[68] The main crux of this passage is "fit quantity of syllables." Quantity in such a context suggests syllabic length; and one recalls the sonnet to Lawes—
not to scan
With Midas' ears, committing short and long.
But, on the other hand, Mr. Robert Bridges has made it almost if not quite certain that Milton counted syllables, and therefore the phrase would mean "ten syllables to a line," proper allowance being made for elision. Since both interpretations agree pretty well with Milton's practice, one cannot be sure which he had in mind.
[69] J. W. Mackail, The Springs of Helicon, pp. 181 ff.
[70] Cf., for example. Paradise Regained, III, 68 ff.
[71] Browning's blank verse, like all his metres, is typically Browningesque; instead of moulding his verse to fit the idea perfectly, he too often effected the compromise between content and form by slighting the latter.

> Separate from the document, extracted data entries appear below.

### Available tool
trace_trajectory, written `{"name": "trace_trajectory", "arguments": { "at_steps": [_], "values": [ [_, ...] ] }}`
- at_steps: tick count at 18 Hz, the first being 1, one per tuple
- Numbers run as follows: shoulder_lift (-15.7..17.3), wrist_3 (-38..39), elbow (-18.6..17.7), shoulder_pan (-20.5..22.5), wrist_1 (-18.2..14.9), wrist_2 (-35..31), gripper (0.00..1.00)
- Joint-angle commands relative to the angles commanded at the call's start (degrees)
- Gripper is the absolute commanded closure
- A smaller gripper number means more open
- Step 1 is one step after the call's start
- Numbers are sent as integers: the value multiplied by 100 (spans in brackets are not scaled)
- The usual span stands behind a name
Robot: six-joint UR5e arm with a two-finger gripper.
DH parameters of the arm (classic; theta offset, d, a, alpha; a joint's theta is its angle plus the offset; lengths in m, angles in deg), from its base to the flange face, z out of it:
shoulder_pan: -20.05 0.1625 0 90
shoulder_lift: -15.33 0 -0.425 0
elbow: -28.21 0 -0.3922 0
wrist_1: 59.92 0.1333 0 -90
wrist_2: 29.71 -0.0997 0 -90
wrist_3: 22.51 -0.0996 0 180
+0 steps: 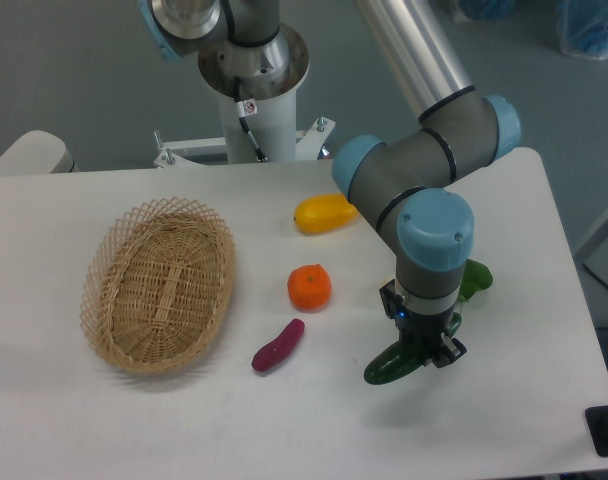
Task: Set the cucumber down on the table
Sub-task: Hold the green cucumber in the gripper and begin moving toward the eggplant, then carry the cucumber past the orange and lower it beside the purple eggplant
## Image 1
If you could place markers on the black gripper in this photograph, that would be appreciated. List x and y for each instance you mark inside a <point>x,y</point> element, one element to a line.
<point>433,323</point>

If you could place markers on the dark green cucumber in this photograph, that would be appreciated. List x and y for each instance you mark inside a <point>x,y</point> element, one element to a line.
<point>397,361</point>

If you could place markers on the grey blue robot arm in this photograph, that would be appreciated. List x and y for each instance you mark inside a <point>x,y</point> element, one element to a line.
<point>401,189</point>

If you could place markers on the orange mandarin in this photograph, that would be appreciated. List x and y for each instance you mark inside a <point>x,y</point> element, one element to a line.
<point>309,287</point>

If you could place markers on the purple sweet potato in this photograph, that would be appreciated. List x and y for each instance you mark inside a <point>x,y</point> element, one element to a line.
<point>280,348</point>

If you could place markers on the yellow bell pepper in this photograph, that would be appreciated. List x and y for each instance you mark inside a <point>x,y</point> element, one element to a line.
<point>323,213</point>

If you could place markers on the woven wicker basket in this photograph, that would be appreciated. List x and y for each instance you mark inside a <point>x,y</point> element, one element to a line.
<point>159,286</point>

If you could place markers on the blue plastic bag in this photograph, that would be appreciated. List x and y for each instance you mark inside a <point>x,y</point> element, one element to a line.
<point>582,28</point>

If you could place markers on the white chair armrest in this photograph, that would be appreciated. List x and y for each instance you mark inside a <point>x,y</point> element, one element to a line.
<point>37,153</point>

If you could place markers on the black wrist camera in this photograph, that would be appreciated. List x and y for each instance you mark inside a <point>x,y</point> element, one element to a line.
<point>391,300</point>

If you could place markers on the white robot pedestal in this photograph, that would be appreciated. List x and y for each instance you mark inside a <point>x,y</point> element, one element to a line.
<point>256,93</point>

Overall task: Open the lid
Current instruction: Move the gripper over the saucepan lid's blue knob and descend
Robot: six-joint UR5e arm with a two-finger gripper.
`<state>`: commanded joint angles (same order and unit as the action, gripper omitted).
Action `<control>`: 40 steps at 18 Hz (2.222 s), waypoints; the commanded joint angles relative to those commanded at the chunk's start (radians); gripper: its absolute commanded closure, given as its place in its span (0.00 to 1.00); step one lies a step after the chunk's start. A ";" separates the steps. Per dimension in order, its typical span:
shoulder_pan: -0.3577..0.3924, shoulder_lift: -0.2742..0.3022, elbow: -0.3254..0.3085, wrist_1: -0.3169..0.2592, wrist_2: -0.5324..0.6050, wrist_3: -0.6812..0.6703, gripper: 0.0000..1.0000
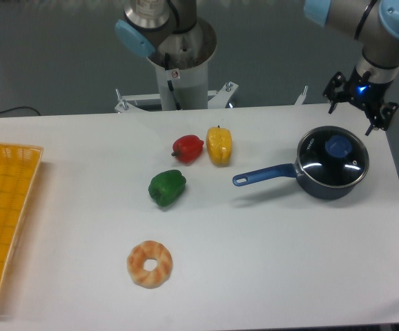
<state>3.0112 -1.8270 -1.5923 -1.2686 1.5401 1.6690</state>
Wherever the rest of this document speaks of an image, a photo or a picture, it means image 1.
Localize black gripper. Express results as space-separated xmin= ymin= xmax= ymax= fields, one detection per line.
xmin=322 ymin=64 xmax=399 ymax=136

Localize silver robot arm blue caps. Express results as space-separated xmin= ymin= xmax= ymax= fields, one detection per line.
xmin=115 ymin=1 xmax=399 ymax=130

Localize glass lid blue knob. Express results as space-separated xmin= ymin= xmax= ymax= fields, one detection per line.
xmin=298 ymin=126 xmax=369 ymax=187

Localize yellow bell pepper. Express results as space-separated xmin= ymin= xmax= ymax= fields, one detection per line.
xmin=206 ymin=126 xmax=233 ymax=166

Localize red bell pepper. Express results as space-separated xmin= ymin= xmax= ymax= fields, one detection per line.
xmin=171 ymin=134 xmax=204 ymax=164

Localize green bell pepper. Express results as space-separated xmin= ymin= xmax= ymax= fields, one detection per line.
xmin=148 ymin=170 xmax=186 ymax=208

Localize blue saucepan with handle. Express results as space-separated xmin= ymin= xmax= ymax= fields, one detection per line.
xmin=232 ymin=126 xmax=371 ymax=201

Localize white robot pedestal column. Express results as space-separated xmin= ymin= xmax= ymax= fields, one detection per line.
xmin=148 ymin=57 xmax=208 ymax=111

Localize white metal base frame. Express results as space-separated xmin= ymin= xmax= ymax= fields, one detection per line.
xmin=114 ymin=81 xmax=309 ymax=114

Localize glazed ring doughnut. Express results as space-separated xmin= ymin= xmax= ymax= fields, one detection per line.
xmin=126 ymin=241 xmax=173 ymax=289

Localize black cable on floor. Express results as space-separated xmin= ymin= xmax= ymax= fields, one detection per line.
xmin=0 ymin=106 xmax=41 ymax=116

[72] Mr. Frost in some of his later work permits himself such laxness as—
Had beauties he had to point out to me at length
To insure their not being wasted on me.
The Axe-Helve.
[73] Strongly to be deprecated is the frequent confusion not only of the different varieties of English free-verse, but of the fundamentally distinct phenomena of free-verse as commonly understood and French vers libre. Vers libre itself has many aspects, from the literally freer use of rime and the mute-e than the traditional French prosody allowed and an escape from the old principle of syllabification to what superficially corresponds with English free-verse, that is, a substitution of prose for verse; but only superficially, since the French language is phonetically different from English, and its ordinary prose has a naturally greater song potentiality. Since the phenomena differ they should not be called by the same name. The English term 'free-verse' is wholly adequate.
[74] "In the effort to get rhyme, 'the rack of finest wits,'" says a pseudonymous newspaper writer, "and in the struggle, writhing, and agony of trying to get the wrong words to say the right thing, one sometimes achieves the impossible, or, rather, from the flame of frantic friction (of 'Rhyming Dictionary' leaves) rises, phoenix-like, another idea, somewhat like the first, its illegitimate child, so to say, and thus more beautiful.